8 сентября 1941 года Ленинград был взят в кольцо. Начались блокада Ленинграда – одна из самых страшных страниц в истории Великой Отечественной войны. И одна из самых героических. Предлагаем вам фрагмент воспоминаний Генаиды Бурлаги, урооженки города Армавира, в 1940 году после окончания школы поступившей на факультет иностранных языков Ленинградского педагогического института имени Герцена.
«В ночь с 21 на 22 июня 1941 года, - рассказывала Геннаида Демьяновна, - я готовилась к зачету, зубрила предмет, а утром, когда вышла на остановку, не поняла, что происходит: толпы народа собрались вокруг радиорепродукторов и слушали: «Началась война». Сначала я попала на оборонные работы, рыла окопы. А вдоль окопов летали, чуть ли не касаясь земли, немцы. Из кабины самолета высунется молодой фашист, смеется, а его пулеметчик стреляет в нас. А что мы? Лопатами накроемся и дрожим. Это было мое самое первое впечатление о войне.

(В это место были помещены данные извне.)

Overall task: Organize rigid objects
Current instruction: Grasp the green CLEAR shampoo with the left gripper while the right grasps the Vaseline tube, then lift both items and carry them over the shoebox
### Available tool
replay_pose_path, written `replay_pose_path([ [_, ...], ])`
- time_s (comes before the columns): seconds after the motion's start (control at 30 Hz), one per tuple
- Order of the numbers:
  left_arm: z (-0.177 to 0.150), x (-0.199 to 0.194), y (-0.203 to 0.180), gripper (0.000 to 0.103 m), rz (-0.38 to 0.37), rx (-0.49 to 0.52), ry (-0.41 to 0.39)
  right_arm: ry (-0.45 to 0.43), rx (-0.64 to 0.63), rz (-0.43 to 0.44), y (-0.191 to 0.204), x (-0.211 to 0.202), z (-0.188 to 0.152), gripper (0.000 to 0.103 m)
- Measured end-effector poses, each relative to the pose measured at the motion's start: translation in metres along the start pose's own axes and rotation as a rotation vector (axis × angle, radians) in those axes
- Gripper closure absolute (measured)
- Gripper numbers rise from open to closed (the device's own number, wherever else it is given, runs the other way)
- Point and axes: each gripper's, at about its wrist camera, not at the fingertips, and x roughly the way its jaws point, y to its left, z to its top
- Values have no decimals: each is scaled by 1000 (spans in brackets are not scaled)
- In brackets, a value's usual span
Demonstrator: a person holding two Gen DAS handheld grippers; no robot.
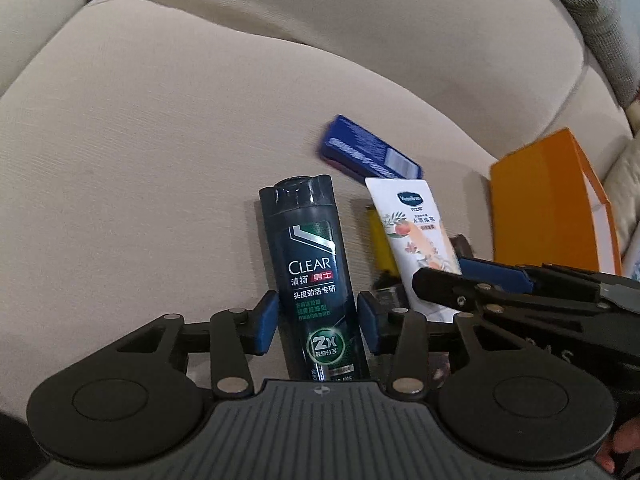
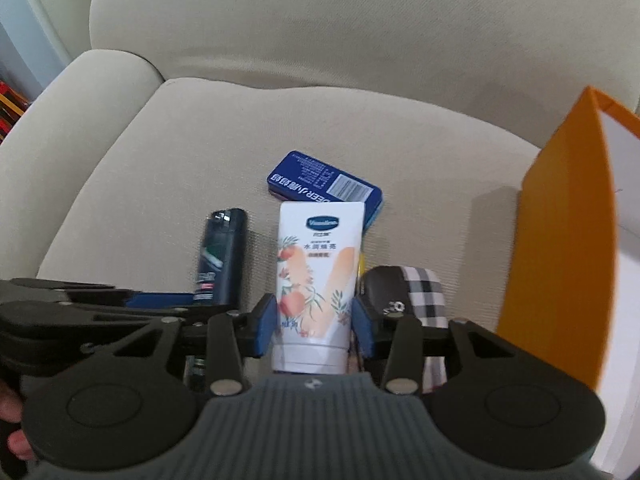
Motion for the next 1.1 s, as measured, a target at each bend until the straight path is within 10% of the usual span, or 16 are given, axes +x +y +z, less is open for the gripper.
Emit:
replay_pose_path([
  [0.5,2,3,16,55,-31,-58,-19,20,-11,-33,9,20,13,59],
  [1.1,-20,-57,-9,56,-93,29,-126,-95,33,6,9,-51,-19,59],
])
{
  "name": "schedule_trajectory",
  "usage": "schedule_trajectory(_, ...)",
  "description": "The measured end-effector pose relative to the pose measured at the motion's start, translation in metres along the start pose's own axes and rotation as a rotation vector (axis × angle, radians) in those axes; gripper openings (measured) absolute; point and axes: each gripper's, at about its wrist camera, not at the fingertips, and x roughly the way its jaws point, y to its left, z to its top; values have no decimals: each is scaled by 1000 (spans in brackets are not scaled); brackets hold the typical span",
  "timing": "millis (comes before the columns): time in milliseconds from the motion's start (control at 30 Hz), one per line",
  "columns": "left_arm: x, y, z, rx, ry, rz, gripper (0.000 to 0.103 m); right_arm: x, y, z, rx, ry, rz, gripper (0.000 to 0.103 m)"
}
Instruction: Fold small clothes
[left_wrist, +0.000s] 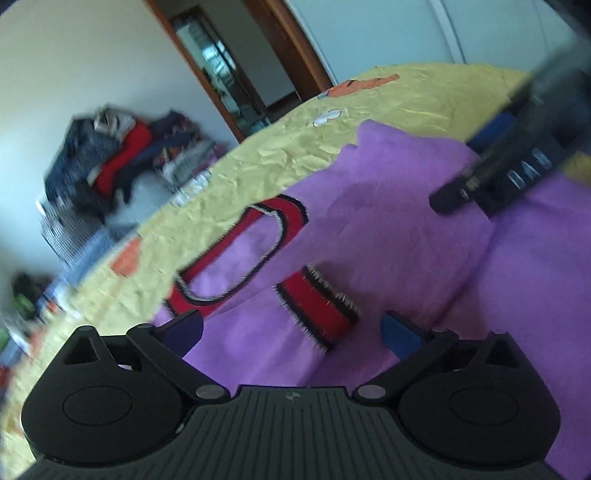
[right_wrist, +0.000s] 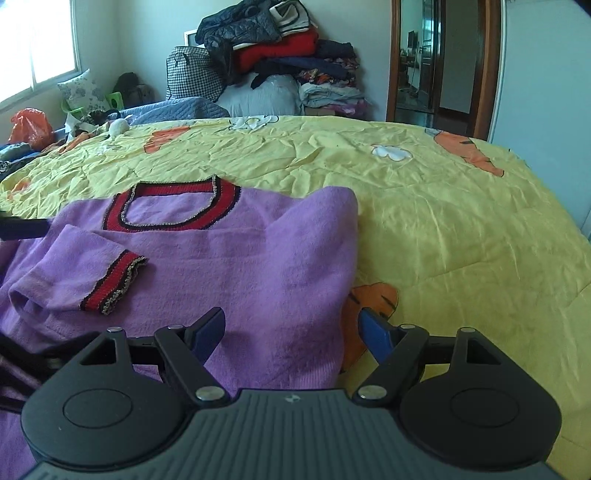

Когда начался голод, единственной моей пищей стал кусочек 125-граммового хлеба. Из чего его делали, трудно сказать: что-то черное, мягкое, кашица – не кашица. Утром приходишь в магазин, подаешь карточку, и пока ее возвращают, съедаешь свои 125 граммов. Иначе на выходе хлеб могут отнять.
Люди прямо на улицах умирали. Вот идет человек, потом сядет, вроде как уснул. Это он умер. У меня у самой в комнате три трупа лежали на кровати – молодые девчонки.
Я же хочу рассказать о русской душе. Зимой, когда я обессиленная лежала на кровати, ко мне в гости пришел Коля Марченко, которого проводила на фронт. Встретила его в институте на лестнице, оказался другом и земляком моего парня. Коля тогда снял пилотку, а в ней иголочку с ниткой носили, достал иголочку и воткнул ее в подкладку моего ридикюля: «Как потеряешь эту иголку, так меня и убьют».
Первый вопрос, который он задал при встрече в блокадном Ленинграде: «Цел ли ридикюль с иголочкой?» Мы нашли его в тумбочке. Оказалось, что Коля чудом выжил после тяжелого ранения… Он пожелал мне крепиться и, уходя, оставил на столе свёрток – паёк из госпиталя. Я отказывалась, но солдат был настойчив: «Ты возьмёшь. Мне паёк не нужен, меня сейчас в воинской части покормят». А утром я узнала, что Колю нашли в туалете общежития без сознания. У него от голода обморок случился, а мне кушать оставил! Ну кто я ему? Девушка его земляка…
А вот еще случай о русской душе. В марте 1942 года наше общежитие эвакуировали. Людей сажали в кузов грузовой машины, накрывали брезентом и вывозили дорогой жизни по Ладожскому озеру. Вдруг снаряд попал во впереди идущую машину. Она провалилась кузовом под лёд, и люди сразу под воду пошли. Шофер вылез - мужичонка, что говорится с ноготок, пожилой. Мы поравнялись с его машиной. Наш водитель стал его звать к себе. Он ему в ответ: «Езжай, езжай, у тебя люди». Сам же прыгает в воду, хоть кого-то пытается вытащить. Понимаете, человек погибает, его могут спасти, а он остается с тонущими, которые, по сути, обречены.
…Довезли нас до железнодорожной станции. Каждому выдали хлеба на три дня и объяснили, что поезд помчится без остановок, кормить не будут. В вагон же залезть оказалось очень трудно, а в руках еще маленькая булочка хлеба. Рядом стоял в железнодорожной фуражке пожилой мужчина, и я попросила его подержать хлебушек… Оглянулась – ни его, ни хлеба.
В вагон зашла с мыслью, что умру по дороге. И вдруг девушка положила на колени мне свёрточек. Я развернула, а он полный маленьких хлебных кусочков. Весь вагон собирал…
…В Армавир меня отец привёз из Сталинградского госпиталя. Подхватил под ноги, погрузил на спину и понёс до вокзала. Дома быстро разнёсся слух, что приехала блокадница. Люди шли проведать и несли: кто варенье, кто кусочек маслица, кто яичко. Каждый был счастлив, что я жила».